Upon graduation, Julkunen began working as a data scientist for Nightingale Health. The company seeks to develop preventive healthcare through data science; the goal is to reduce chronic illnesses by preventing and fighting them more effectively.
‘Based on blood analysis, we predict the development of chronic diseases, and that way, we aim to prevent them so that people could change their lifestyle and the direction of their health,’ Julkunen explains.
She considered beginning a doctoral thesis after graduation, but the projects at Nightingale piqued her interest. Even though Julkunen is happy working in the corporate sector, she has not ruled out postgraduate studies if she finds a topic that is interesting enough. ‘I’ve always wanted to carry out projects that are interesting and inspiring, instead of trying to take a certain pre-defined path.’

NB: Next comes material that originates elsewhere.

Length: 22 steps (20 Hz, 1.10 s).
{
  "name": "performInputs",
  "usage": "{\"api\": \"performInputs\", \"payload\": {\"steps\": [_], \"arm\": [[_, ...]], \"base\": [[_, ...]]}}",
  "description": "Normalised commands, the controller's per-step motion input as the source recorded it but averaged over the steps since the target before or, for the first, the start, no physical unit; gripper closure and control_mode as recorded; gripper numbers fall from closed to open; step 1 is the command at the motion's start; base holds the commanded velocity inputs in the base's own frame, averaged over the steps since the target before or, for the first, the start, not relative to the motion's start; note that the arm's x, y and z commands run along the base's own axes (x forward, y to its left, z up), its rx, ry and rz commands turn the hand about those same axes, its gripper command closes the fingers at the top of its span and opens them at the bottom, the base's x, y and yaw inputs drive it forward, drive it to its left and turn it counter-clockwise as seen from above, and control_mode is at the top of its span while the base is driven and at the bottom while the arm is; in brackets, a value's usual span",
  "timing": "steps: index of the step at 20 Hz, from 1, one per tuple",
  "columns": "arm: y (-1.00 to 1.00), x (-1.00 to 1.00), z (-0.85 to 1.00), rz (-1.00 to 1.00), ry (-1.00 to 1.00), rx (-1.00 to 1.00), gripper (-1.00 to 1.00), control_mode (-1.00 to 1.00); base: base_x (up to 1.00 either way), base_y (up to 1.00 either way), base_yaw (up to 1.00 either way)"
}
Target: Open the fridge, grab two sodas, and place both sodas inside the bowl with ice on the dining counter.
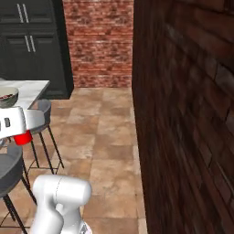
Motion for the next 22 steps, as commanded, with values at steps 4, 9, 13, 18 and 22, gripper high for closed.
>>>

Heli Julkunen, data scientist and alumna
Education: Master of Science (Technology) from Aalto University
From Hyvinkää
Lives in Espoo
Greatest academic or career achievement: Ascholarship to Stanford University and getting published in Nature Communications journal
Salsa dance as a hobby. ‘Dancing makes work stuff disappear; you can have fun, enjoy the music and let go.’
Done sky diving during her time at Stanford. ‘I did it despite my terrible fear of heights. I was brave enough to do it because I was following my friends’ example and I wanted to challenge myself. It was scary but fun!’
A high interest in learning new things. ‘I enjoy learning and trying new things also in my spare time, whether it’s investing in stocks or trying a new form of exercise.’